For those of us that work in and around the rubber industry, it's no surprise that rubber is vital to everyday life. But while many in rubber know about the “well-kept secret” that is our industry, it's always interesting to get the perspective of an outsider.
Author Charles Mann gives us that in the January issue of “National Geographic,” with a good read titled “Why we (still) can't live without rubber.”
Also available on the publication's website, the piece overlays the colorful history of the rubber industry onto what has been happening in today's society. He details the surge of rubber plantation planting in Southeast Asia that is bringing many out of poverty, but also could lead to dire consequences.
Mann writes how natural rubber remains the material of choice in many applications, despite the availability of synthetic rubber. Because of that, global NR production has roughly tripled from 4.4 million metric tons in 1983 to more than 13 millions tons today. Mostly from Hevea brasiliensis trees that yield only a few ounces of latex each day.
There is discussion of the rubber boom and bust in Brazil, and how those in that country still hate Henry Wickman. He smuggled rubber seeds out of Brazil and sold them to British authorities, who then set up plantations in Southeast Asia, which today accounts for 92 percent of NR output.

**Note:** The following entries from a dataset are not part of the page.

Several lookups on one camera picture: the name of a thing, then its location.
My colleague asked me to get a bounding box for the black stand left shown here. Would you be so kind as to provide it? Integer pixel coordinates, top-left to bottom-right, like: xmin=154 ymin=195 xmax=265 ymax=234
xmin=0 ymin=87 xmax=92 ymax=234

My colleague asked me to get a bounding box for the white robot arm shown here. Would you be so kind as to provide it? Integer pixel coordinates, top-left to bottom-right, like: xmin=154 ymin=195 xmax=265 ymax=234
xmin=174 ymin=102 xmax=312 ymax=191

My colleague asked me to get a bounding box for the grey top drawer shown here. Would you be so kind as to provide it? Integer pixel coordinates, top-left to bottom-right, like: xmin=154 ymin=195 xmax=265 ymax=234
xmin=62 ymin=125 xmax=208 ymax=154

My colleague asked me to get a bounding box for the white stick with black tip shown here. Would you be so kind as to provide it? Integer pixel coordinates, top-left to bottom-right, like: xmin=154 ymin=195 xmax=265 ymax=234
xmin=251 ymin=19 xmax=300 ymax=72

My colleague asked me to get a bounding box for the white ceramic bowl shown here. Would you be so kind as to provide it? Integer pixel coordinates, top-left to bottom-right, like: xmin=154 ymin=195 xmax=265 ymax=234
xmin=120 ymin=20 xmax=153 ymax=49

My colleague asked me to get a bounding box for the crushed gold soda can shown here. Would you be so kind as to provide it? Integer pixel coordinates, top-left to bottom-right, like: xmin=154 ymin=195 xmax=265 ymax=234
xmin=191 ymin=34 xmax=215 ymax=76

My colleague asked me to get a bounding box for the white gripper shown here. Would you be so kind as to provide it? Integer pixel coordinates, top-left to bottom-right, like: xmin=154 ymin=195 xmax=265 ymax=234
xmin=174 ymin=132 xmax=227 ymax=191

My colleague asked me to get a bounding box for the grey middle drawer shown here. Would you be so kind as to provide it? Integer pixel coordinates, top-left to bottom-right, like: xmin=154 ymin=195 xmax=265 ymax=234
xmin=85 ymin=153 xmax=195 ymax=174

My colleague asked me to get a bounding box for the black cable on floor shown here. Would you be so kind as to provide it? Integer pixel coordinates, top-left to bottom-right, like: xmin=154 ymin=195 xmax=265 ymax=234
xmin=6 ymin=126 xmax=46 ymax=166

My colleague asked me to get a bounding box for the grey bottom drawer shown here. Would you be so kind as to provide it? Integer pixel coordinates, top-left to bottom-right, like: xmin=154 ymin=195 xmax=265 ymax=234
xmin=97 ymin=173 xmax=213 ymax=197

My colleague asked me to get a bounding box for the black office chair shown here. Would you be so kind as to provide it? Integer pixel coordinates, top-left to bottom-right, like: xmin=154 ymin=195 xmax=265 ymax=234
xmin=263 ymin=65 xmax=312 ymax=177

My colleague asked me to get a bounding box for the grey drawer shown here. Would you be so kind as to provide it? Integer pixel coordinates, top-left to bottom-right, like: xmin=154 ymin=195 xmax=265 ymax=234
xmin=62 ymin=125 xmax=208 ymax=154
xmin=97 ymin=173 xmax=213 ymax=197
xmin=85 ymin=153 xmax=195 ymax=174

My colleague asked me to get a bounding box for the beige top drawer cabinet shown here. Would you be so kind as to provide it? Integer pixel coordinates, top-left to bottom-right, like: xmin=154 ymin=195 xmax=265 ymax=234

Charles Goodyear is mentioned, and how his discovery of rubber vulcanization truly transformed the world. Henry Ford has a role in the story. He hated being beholden to other rubber suppliers, so he invested the equivalent of $300 million in today's dollars to create “Fordlandia,” a disaster of monumental proportions.
But the piece also looks closely at how NR trees have spread across much of Southeast Asia, replacing tropical forest. Mann warns of the potential disaster that could lie ahead, given the lack of biodiversity the region faces and what would happen if the South American leaf blight were to reach Southeast Asia, something scientists have been warning about for years.